Track maintenance, vet lists, prerace veterinary examinations, and final

veterinary scrutiny from paddock to post are all part of the daily racing routine. The fact that even the most highly valued Thoroughbreds continue to injure themselves has put these procedures under fresh examination, and rightfully so. Either the system works for all racehorses, or it doesn't.

As reported by Alan Lee in The Times of London, Andrew Cooper, director of racing at Epsom Racecourse, called for a review of the regulations governing horses being withdrawn at the start, in the wake of Horatio Nelson's fatal injury nearing the finish of the Epsom Derby. In the moments before the race, the colt's condition was under review by not only jockey Kieren Fallon and racecourse vet Dr. Jenny Hall, but also trainer Aidan O'Brien.

"One question that arose was whether we should have a rule that if a jockey expresses any concern at the start, his horse should not run," Cooper said, according to the report. "This incident will bring these procedures under scrutiny, and that change would make the whole thing bombproof."

Bombproof, perhaps. But such a rule also would put a bull's-eye squarely on jockeys, burdening them with far too much responsibility in a situation fraught with hovering pressure from owners, trainers, bookmakers (legal and otherwise) and gamblers, not to mention the internal conflicts between self-preservation and the need to make a living.

In the end, it should be the onsite veterinarian, a neutral arbiter, who issues the final verdict and takes the responsibility for whether or not a horse should start. Dr. Steve Buttgenbach, Southern California's official track vet, has tried to establish consistent policies based upon common sense.

"If a rider comes to me and does not want to ride, I won't let the horse run - no matter what," Buttgenbach said. "Do you realize the liability involved if I call for a replacement jockey and anything happens in that race?

"I've had more than one trainer get mad at me for scratching a horse going to the gate, but they get over it," Buttgenbach went on. "There have been situations with apprentices, riding for Eclipse Award-winning trainers. Their horse will be off, but they really want to ride for that trainer. I've had to tell them, sorry, you're not riding this one today. And I will tell the trainer it was my decision, not the apprentice's."

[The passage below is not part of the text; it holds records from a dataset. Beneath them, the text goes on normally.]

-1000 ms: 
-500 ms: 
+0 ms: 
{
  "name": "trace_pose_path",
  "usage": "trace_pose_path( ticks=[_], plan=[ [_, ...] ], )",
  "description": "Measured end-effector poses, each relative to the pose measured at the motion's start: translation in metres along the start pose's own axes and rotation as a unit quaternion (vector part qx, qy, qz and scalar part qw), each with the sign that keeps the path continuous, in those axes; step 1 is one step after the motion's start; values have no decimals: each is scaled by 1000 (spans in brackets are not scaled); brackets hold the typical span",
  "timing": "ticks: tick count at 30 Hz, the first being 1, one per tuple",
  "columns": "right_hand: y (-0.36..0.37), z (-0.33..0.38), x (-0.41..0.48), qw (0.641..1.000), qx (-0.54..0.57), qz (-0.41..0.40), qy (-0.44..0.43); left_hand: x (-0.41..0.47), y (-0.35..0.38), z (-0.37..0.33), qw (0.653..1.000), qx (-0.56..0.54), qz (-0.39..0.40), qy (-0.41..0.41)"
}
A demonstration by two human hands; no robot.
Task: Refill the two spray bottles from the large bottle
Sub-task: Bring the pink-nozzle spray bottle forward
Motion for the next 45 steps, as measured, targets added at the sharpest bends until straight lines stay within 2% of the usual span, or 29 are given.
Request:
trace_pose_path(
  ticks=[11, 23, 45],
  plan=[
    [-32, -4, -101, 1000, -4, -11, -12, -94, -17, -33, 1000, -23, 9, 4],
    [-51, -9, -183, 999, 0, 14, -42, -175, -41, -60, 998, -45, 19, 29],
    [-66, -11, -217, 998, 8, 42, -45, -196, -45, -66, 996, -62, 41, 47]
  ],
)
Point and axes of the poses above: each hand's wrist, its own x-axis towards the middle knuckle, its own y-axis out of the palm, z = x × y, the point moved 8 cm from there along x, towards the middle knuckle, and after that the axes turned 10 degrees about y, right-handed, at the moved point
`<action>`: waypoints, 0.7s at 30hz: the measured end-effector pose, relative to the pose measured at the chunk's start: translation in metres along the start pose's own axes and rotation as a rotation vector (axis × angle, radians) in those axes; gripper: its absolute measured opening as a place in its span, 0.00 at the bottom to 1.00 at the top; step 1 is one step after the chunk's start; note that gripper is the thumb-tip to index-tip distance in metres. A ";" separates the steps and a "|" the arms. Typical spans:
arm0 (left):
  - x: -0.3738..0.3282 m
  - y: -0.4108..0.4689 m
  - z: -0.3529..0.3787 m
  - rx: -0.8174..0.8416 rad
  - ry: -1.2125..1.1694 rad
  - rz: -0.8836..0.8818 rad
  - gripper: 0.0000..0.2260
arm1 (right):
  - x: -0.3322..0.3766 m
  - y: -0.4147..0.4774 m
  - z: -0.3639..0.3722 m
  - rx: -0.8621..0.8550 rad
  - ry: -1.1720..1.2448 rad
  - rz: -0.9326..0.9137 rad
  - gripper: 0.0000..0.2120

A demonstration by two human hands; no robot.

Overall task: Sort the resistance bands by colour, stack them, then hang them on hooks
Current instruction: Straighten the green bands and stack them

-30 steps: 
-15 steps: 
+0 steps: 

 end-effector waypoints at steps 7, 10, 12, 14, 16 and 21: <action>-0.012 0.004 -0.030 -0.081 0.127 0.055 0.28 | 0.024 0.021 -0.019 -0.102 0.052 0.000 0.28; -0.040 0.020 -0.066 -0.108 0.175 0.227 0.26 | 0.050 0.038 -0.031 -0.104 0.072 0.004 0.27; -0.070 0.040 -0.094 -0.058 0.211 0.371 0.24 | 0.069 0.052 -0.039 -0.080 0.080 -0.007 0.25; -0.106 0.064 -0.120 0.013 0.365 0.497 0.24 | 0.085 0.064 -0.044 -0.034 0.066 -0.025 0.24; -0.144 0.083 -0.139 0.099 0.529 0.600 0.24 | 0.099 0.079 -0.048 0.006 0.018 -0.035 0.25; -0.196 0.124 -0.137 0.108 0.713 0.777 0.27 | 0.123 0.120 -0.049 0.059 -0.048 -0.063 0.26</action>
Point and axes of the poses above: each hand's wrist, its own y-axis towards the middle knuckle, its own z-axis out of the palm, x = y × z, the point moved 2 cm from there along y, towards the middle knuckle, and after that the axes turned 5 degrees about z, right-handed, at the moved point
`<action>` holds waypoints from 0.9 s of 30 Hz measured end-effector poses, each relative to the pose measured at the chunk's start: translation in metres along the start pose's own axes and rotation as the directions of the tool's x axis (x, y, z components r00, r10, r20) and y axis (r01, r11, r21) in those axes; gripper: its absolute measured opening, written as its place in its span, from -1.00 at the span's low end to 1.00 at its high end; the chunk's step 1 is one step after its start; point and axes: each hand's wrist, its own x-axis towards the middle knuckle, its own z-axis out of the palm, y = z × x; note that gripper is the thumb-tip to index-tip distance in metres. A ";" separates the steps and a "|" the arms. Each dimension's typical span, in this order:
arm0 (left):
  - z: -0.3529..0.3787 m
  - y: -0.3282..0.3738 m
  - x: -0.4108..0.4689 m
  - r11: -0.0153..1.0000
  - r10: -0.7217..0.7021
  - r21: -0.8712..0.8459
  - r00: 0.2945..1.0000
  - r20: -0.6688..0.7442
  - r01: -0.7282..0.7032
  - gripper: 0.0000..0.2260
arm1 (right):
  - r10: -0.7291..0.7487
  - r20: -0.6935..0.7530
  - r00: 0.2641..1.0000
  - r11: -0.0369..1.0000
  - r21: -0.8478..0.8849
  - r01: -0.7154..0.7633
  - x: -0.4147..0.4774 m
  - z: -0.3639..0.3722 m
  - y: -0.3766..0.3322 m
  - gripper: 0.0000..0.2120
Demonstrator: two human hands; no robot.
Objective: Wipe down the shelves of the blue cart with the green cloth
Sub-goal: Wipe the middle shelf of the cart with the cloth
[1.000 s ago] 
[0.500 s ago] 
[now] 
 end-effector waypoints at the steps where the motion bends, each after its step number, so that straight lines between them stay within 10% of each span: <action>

When faced with a horse breaking prematurely through the gate, as did Barbaro in the moments before he was hurt in the Preakness, Buttgenbach advocates a case-by-case policy.

"It's a hard call," he said. "I certainly would have hated to have been the vet who scratched the horse who was supposed to win the Triple Crown.

"Years ago, I saw a horse break through the gate in a stakes race and run all the way around the track before they caught her," Buttgenbach recalled. "They put her back in and she still won. The owner of another horse in the race sued the stewards for letting the winner run.

"I've got trainers here who never want their horses to run if they break through the gate.

"On the other hand, Neil Drysdale had one break through the gate before a race at Santa Anita, and he is very conservative.

I had his number in my cell phone and called him, and told him I couldn't see anything wrong with his horse. He ran, and won. So I think it can be valuable sometimes to consult with a trainer, but it should not be the trainer's call."

In the end, the best thing to do would be to let qualified people make reasoned judgments, keeping them free from as much pressure as possible. Despite the best efforts of trainers and their private vets, not every horse who goes postwarda is sound enough to race, and even if they are, things can happen between the barn and the starting gate.

"I don't care if it's an $8,000 claimer or a million-dollar race," Buttgenbach said. "In fact, I don't even look at the program. You can't think about what the race is worth. You've got to think about what the horse is worth as a creature, and what the life of the jockey is worth."